» Task goal:
Every record below should be transcribed exactly. Omit the images.

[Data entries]

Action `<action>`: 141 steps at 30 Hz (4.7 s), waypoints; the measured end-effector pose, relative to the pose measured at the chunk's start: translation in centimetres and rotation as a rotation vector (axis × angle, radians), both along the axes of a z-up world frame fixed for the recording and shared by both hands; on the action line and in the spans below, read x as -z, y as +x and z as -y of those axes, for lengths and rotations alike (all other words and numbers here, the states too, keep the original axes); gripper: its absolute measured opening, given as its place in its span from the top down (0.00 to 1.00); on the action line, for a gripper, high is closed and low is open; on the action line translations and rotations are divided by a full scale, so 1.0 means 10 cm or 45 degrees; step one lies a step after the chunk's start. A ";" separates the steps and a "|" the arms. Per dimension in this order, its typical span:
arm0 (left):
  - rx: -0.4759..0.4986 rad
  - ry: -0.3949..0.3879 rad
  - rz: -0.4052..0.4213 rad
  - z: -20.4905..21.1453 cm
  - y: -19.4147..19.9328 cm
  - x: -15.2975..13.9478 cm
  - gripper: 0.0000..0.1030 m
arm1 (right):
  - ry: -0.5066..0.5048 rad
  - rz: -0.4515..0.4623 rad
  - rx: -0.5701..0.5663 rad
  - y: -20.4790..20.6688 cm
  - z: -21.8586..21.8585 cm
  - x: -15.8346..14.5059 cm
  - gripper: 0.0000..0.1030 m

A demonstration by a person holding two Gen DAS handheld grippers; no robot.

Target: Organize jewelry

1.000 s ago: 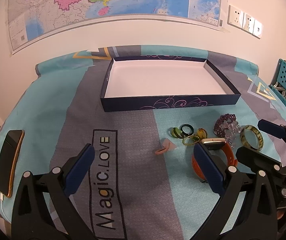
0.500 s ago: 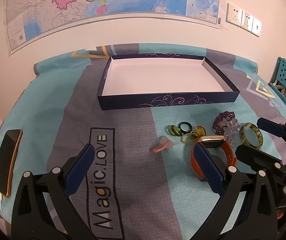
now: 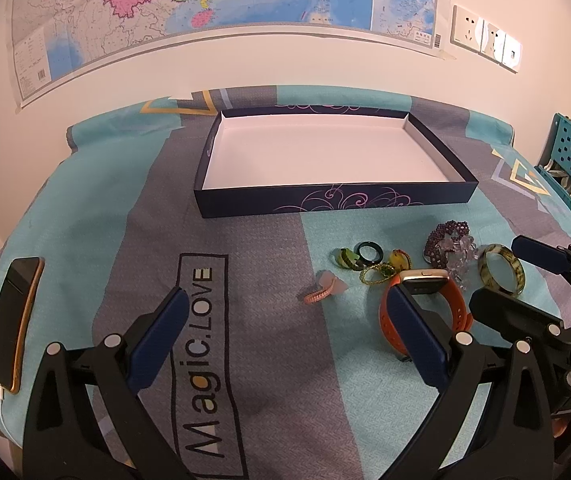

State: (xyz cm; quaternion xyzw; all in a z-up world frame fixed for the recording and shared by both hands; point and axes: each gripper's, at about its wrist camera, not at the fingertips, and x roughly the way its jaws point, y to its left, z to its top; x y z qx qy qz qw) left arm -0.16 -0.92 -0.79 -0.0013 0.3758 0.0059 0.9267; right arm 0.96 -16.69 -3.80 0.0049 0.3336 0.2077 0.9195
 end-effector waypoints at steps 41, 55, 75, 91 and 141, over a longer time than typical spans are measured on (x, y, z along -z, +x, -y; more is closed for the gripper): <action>0.021 -0.004 -0.010 0.04 -0.01 0.03 0.05 | 0.013 -0.012 0.007 0.02 0.02 0.03 0.06; 0.085 -0.017 -0.016 0.09 -0.02 0.03 0.05 | -0.004 -0.017 0.073 0.04 0.23 0.06 0.06; 0.399 -0.141 -0.202 0.42 0.22 0.28 0.55 | -0.104 -0.155 0.158 0.31 0.74 0.28 0.69; 0.432 -0.114 -0.240 0.42 0.27 0.26 0.92 | -0.146 -0.121 0.102 0.33 0.78 0.18 0.95; 0.029 -0.208 -0.330 -0.38 2.85 0.12 0.65 | -0.204 -0.157 0.107 2.63 0.04 -0.22 0.82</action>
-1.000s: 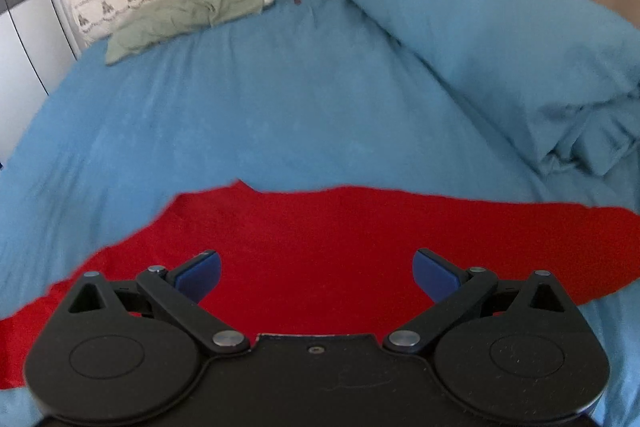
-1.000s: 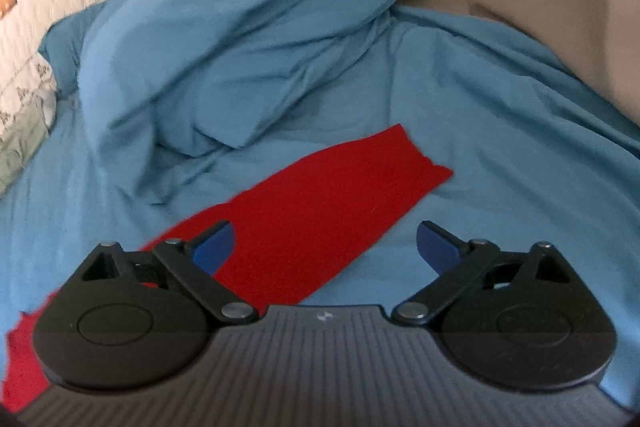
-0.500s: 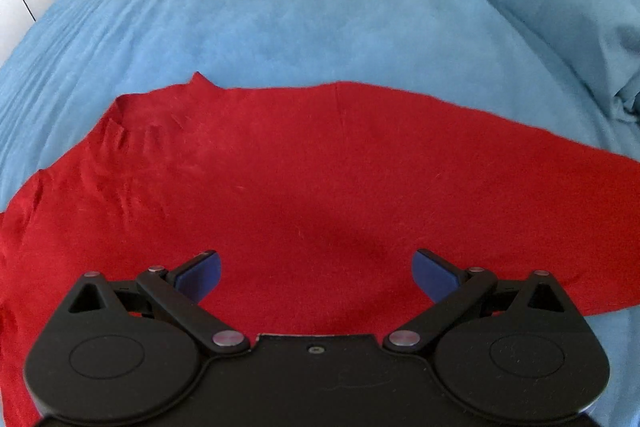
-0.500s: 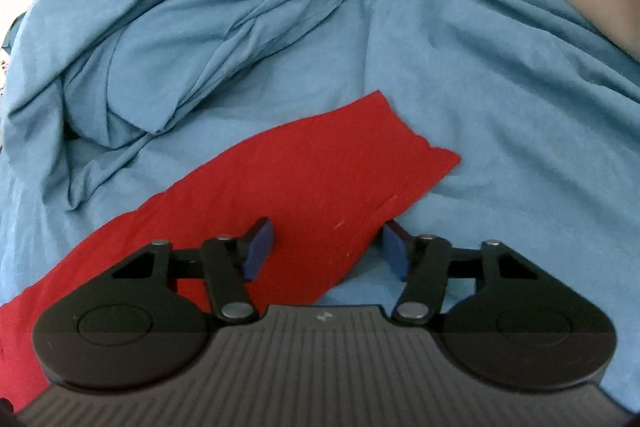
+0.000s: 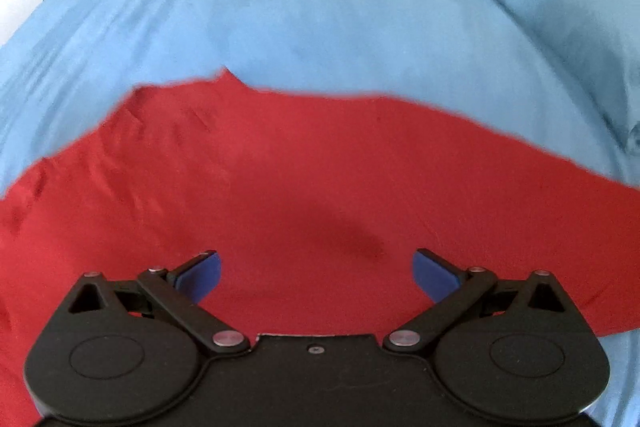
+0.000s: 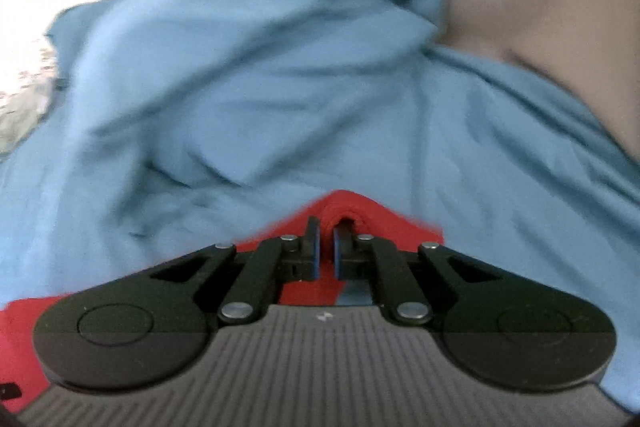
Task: Fold small clothes
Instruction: 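Reach the right tool to the sweater sleeve cuff and close on it, then fold the held sleeve across the sweater body with the right tool, release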
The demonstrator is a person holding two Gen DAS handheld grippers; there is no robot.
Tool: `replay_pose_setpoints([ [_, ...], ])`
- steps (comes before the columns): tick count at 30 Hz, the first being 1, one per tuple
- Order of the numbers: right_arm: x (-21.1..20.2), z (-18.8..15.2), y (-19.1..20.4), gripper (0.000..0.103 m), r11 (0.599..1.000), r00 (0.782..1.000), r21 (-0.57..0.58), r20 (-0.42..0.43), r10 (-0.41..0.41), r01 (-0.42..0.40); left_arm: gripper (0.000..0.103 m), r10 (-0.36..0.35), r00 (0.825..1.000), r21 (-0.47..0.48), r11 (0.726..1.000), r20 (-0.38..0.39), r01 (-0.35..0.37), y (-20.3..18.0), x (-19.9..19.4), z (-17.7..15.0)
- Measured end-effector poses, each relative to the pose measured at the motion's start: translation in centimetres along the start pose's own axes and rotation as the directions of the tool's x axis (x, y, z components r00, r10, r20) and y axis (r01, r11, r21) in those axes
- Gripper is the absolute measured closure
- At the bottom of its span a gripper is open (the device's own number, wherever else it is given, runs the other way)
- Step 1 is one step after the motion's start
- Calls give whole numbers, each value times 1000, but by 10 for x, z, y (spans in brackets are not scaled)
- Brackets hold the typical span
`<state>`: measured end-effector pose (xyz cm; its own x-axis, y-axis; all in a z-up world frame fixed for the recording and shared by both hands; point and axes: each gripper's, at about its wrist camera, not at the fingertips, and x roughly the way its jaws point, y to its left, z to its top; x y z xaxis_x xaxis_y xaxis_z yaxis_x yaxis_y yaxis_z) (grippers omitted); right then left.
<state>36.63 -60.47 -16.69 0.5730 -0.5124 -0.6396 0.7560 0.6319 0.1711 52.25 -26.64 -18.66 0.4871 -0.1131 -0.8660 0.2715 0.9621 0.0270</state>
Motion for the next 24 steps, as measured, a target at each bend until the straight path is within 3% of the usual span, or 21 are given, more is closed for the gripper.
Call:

» Response to this exercise:
Action `<action>`: 141 steps at 30 Hz (4.7 s), waypoints; the measured end-effector pose, relative to the pose measured at the chunk's start: translation in centimetres and rotation as a rotation vector (axis × angle, radians), both along the axes of a z-up world frame fixed for the recording and shared by both hands; on the action line and in the spans below, read x as -z, y as +x and z as -y of those axes, for lengths and rotations alike (all other words and numbers here, the states too, keep the original axes); gripper: its absolute measured opening, given as its place in its span from the top down (0.00 to 1.00); on the action line, for a gripper, high is closed and low is open; on the action line translations and rotations are divided by a full scale, so 1.0 means 10 cm or 45 degrees; step one lies a step after the chunk's start. A ";" separates the steps and a "|" the arms. Per dimension in this order, its typical span:
arm0 (left):
  - rx: -0.4759..0.4986 rad
  - ry: -0.3949..0.3879 rad
  - rz: -0.4052..0.4213 rad
  - z: -20.4905..21.1453 cm
  - y: -19.4147..19.9328 cm
  - x: -15.2975..13.9478 cm
  - gripper: 0.0000..0.1030 m
arm1 (right):
  - ry: -0.5066..0.5048 rad
  - rz: -0.4515..0.4623 rad
  - rx: -0.5701..0.5663 rad
  - y: -20.4790..20.6688 cm
  - z: -21.8586..21.8585 cm
  - x: -15.8346..14.5059 cm
  - gripper: 0.0000..0.1030 m

A demonstration by a person holding two Gen DAS handheld grippers; no robot.

Target: Organize jewelry

1.000 s ago: 
0.500 s ago: 
now: 

State: (xyz cm; quaternion xyzw; all in a z-up world frame fixed for the recording and shared by both hands; point and axes: each gripper's, at about its wrist camera, not at the fingertips, and x roughly the way its jaws point, y to its left, z to its top; x y z qx qy qz qw) left arm -0.16 -0.92 -0.79 -0.0013 0.3758 0.0059 0.9267; right arm 0.96 -16.69 -3.80 0.0049 0.3336 0.2077 0.9195
 end-effector waypoints at steps 41, 55, 75, 91 and 141, over a longer time than typical spans are measured on (x, y, z along -z, +x, -y; more is closed for the gripper): <action>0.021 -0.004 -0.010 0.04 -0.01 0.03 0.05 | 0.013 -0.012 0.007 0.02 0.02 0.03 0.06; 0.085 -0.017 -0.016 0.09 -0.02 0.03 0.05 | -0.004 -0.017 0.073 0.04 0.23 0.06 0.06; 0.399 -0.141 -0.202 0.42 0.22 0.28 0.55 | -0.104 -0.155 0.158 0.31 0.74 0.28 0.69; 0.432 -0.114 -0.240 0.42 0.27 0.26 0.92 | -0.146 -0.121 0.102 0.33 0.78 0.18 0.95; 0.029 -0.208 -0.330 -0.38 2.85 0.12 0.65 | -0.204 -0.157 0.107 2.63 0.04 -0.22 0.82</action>
-1.000s: 
-1.000s: 
-0.500s: 
-0.500s: 
+0.000s: 
+0.000s: 
Task: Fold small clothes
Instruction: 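Reach the right tool to the sweater sleeve cuff and close on it, then fold the held sleeve across the sweater body with the right tool, release
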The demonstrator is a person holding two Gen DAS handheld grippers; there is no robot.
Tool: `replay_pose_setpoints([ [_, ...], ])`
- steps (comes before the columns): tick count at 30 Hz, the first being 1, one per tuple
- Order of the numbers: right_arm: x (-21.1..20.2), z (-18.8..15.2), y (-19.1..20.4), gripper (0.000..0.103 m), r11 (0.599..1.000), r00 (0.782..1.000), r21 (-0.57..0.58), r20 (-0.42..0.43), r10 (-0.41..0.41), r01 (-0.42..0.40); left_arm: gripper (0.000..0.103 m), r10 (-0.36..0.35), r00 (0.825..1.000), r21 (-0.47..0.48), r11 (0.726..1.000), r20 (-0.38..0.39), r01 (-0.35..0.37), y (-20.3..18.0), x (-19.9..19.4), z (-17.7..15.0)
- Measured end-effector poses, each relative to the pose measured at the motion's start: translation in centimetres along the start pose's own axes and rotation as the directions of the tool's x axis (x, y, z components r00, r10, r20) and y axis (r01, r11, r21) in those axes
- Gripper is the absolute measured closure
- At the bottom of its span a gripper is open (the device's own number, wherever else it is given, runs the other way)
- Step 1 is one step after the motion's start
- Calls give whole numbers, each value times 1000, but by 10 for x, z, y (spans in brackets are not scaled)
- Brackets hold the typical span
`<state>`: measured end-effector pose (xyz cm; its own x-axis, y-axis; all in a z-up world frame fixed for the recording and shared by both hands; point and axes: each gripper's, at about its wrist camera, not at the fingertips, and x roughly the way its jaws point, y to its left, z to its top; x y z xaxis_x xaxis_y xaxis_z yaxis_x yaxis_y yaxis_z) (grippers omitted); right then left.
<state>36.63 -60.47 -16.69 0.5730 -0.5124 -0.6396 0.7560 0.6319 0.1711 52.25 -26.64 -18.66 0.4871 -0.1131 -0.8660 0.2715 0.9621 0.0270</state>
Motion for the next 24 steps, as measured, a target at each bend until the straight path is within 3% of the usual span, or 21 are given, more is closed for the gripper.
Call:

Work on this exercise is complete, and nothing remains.